Transcribe the full listing below, word for word, without pictures.

---

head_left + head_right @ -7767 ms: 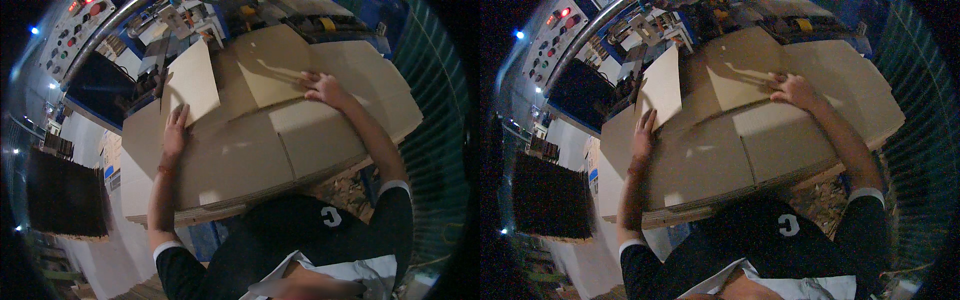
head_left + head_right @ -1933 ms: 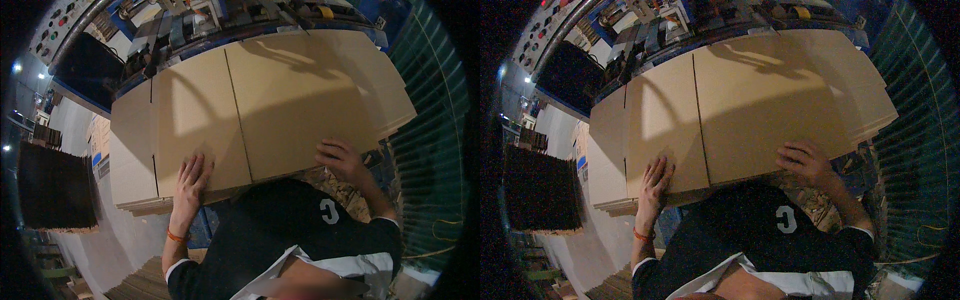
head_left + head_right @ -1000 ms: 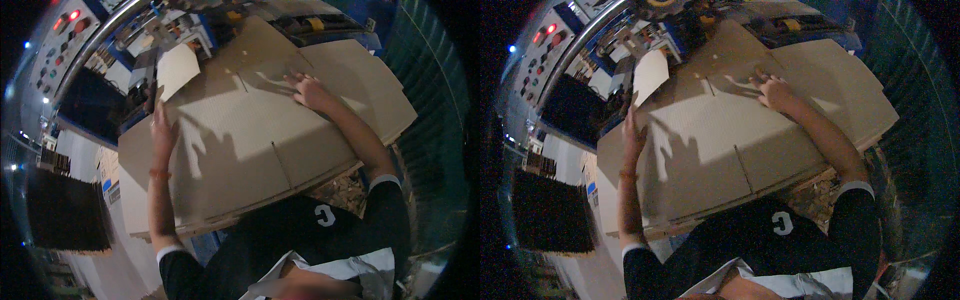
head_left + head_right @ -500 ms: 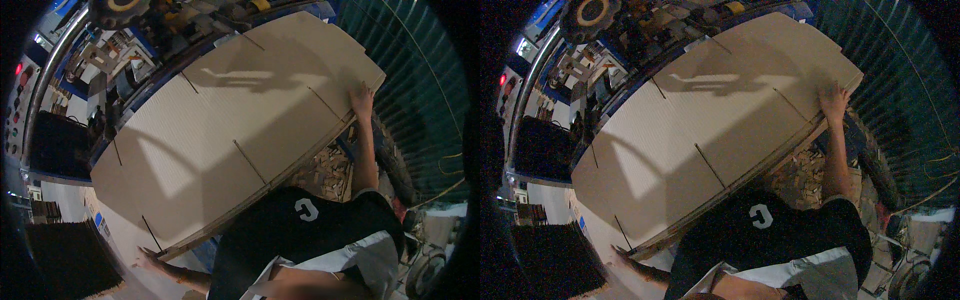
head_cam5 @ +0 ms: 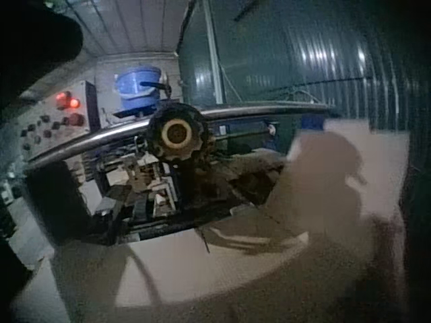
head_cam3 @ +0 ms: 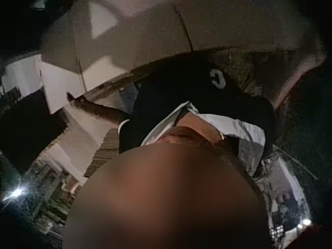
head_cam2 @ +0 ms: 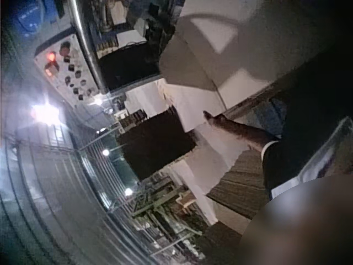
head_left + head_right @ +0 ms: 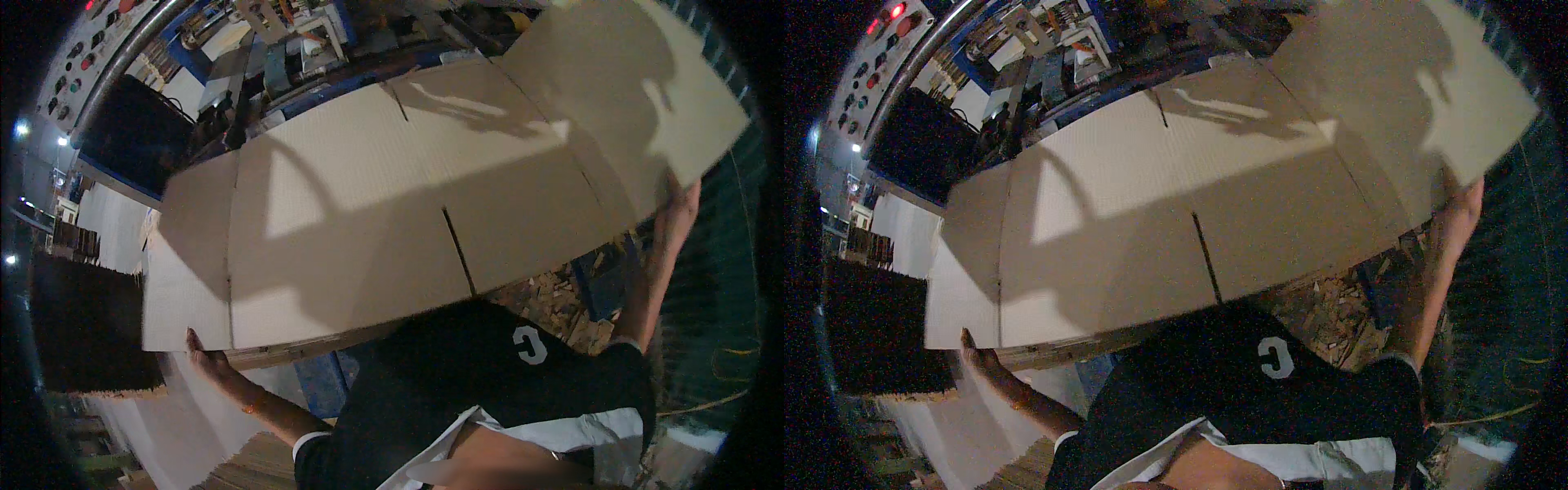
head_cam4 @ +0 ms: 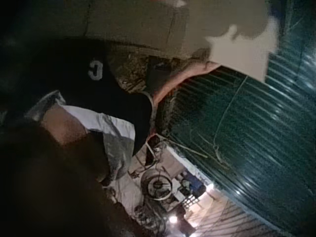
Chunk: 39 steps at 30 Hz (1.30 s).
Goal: The person repeatedly picks up flat cardboard sheets from a stack and places them onto a machine or conveyor. The hands align and transfer each sheet one at a time in a continuous loop.
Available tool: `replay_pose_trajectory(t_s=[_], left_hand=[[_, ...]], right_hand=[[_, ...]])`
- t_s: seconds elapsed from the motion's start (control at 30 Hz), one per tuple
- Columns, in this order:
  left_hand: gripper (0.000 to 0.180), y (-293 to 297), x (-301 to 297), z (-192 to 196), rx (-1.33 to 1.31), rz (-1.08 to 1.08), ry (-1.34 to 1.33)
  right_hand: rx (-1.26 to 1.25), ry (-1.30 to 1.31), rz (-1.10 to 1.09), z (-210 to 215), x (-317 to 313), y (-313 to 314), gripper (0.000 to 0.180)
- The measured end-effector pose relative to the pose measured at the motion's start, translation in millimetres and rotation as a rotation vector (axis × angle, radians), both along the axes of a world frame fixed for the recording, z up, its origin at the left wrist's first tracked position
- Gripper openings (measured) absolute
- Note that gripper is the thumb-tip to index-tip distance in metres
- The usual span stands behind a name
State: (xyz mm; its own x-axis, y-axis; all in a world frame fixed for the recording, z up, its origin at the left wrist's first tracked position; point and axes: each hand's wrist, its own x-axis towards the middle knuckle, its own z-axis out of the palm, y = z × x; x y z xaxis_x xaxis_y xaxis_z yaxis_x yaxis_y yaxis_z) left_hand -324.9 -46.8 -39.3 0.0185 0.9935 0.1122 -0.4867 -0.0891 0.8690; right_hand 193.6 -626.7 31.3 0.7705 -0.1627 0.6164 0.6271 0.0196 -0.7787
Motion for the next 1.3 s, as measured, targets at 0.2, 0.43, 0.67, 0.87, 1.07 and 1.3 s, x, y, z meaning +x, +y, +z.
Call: replay_pose_trajectory(t_s=[0.2, 0.43, 0.67, 0.87, 1.07, 1.3], left_hand=[[0.038, -73.4, 33.6, 12.8, 0.192, 0.150, 0.661], [0.041, -119.5, 115.2, 18.6, 1.117, -0.447, 1.410], [0.047, -110.0, 140.7, 34.5, 1.185, -0.551, 1.387], [0.064, -71.4, 175.9, 26.9, 1.224, -0.455, 1.356], [0.071, -25.0, 229.2, 21.2, 1.242, -0.400, 1.216], [0.070, 42.2, 322.0, 14.9, 1.244, -0.216, 1.232]], right_hand=[[-0.277, 0.162, 0.119, -51.9, -122.2, 56.0, 0.031], [-1.354, -0.517, 0.524, -47.6, -130.2, 113.2, 0.046], [-1.483, -0.538, 0.632, -49.1, -95.4, 128.2, 0.055], [-1.495, -0.588, 0.588, -60.9, -28.1, 170.4, 0.070], [-1.537, -0.554, 0.525, -54.3, 45.3, 225.8, 0.070], [-1.492, -0.351, 0.367, -62.2, 93.0, 290.2, 0.063]])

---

◆ SOLVED EXERCISE:
head_left + head_right @ -7767 ms: 
head_left + head_right @ -1933 ms: 
head_left + head_right @ -1000 ms: 
head_left + head_right @ -500 ms: 
head_cam5 @ +0 ms: 
head_cam3 @ +0 ms: 
head_cam2 @ +0 ms: 
head_left + head_right @ +0 ms: 
head_cam4 @ +0 ms: 
Chunk: 39 steps at 30 Hz (1.30 s).
Goal: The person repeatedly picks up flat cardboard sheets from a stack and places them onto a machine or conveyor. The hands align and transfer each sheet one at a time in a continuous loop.
Available tool: `replay_pose_trajectory(t_s=[_], left_hand=[[_, ...]], right_hand=[[_, ...]])`
- t_s: seconds elapsed from the motion's start (control at 30 Hz), one per tuple
- Columns, in this order:
  left_hand: gripper (0.000 to 0.180), y (-293 to 297), x (-301 to 297), z (-192 to 196), rx (-1.33 to 1.31), rz (-1.08 to 1.08), ry (-1.34 to 1.33)
  right_hand: rx (-1.26 to 1.25), ry (-1.30 to 1.31), rz (-1.10 to 1.09), z (-210 to 215), x (-317 to 313), y (-313 to 314), gripper (0.000 to 0.180)
- The measured end-effector pose relative to the pose measured at the motion's start, translation in millimetres and rotation as a rotation vector (axis × angle, radians), both along the axes of a world frame fixed for the recording, z up, its origin at the left wrist's first tracked position
- Gripper openings (measured) absolute
- Note that gripper is the thumb-tip to index-tip distance in metres
- The usual span stands behind a name
State: (xyz mm; its own x-axis, y-axis; all in a world frame fixed for the recording, z up, its origin at the left wrist's first tracked position; point and axes: each hand's wrist, its own x-axis towards the middle knuckle, its own z-axis out of the palm, y = z × x; x y z xaxis_x xaxis_y xaxis_z yaxis_x yaxis_y yaxis_z) left_hand -324.9 -46.8 -39.3 0.0185 0.9935 0.1122 -0.4867 -0.0891 0.8690; right_hand 193.6 -626.7 31.3 0.7705 -0.1627 0.6164 0.6271 0.0196 -0.7787
Motion for the next 1.3 s, as measured, targets at 0.2, 0.43, 0.67, 0.87, 1.07 and 1.3 s, x, y, z meaning +x, +y, +z.
Call: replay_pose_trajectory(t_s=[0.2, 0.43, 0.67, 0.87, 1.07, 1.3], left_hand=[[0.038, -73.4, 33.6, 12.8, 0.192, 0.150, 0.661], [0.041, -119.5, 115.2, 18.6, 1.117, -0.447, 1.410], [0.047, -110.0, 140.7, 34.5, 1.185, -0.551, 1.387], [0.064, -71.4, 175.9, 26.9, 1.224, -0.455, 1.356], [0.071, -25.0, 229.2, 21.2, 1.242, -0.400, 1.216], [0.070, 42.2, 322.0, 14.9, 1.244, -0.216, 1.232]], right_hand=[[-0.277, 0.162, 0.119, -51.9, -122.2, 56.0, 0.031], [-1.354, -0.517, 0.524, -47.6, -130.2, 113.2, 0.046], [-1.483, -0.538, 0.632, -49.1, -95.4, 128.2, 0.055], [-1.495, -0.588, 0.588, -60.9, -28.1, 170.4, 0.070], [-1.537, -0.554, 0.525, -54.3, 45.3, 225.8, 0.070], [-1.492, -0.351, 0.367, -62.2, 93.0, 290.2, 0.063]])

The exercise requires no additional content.